Top of INPUT FOR THIS TASK

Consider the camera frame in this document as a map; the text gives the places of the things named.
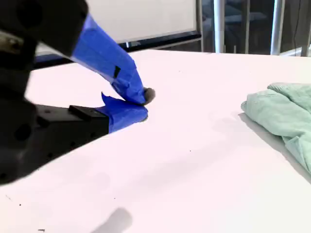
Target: green cloth
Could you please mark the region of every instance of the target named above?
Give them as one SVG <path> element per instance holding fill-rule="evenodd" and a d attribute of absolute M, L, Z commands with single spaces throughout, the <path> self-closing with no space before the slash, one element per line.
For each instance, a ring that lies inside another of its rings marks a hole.
<path fill-rule="evenodd" d="M 285 147 L 311 173 L 311 86 L 275 83 L 247 96 L 242 109 L 255 122 L 281 136 Z"/>

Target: blue painter's tape
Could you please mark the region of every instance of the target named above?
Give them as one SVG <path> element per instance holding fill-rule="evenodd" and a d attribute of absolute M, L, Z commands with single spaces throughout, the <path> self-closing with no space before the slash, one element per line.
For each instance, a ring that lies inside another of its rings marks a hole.
<path fill-rule="evenodd" d="M 134 60 L 90 15 L 86 18 L 71 59 L 101 74 L 126 101 L 137 104 L 146 102 Z"/>
<path fill-rule="evenodd" d="M 96 110 L 109 117 L 109 133 L 142 122 L 148 116 L 148 110 L 144 106 L 105 96 L 103 93 L 102 98 L 105 106 Z"/>

Bottom of INPUT FOR THIS TASK

== ASSIGNMENT ==
Reproduce every line of the data above, exactly as it stands, but not the pictures.

== TASK OUTPUT ==
Consider the camera frame in this document as a map; the text gives the places of the things named.
Target: green cloth
Could you please mark the region of every instance of the target named above?
Give them as one SVG <path> element per instance holding fill-rule="evenodd" and a d attribute of absolute M, L, Z commands with single spaces throughout, the <path> self-closing with no space before the slash, one element per line.
For each instance, a ring that lies inside another of its rings marks a hole.
<path fill-rule="evenodd" d="M 285 147 L 311 173 L 311 86 L 275 83 L 247 96 L 242 109 L 255 122 L 281 136 Z"/>

Target: blue painter's tape
Could you please mark the region of every instance of the target named above?
Give them as one SVG <path> element per instance holding fill-rule="evenodd" and a d attribute of absolute M, L, Z commands with single spaces throughout, the <path> self-closing with no space before the slash, one element per line.
For each instance, a ring that lies inside another of its rings marks a hole.
<path fill-rule="evenodd" d="M 134 60 L 90 15 L 86 18 L 71 59 L 101 74 L 126 101 L 137 104 L 146 102 Z"/>
<path fill-rule="evenodd" d="M 96 110 L 109 117 L 109 133 L 142 122 L 148 116 L 148 110 L 144 106 L 105 96 L 103 93 L 102 98 L 105 106 Z"/>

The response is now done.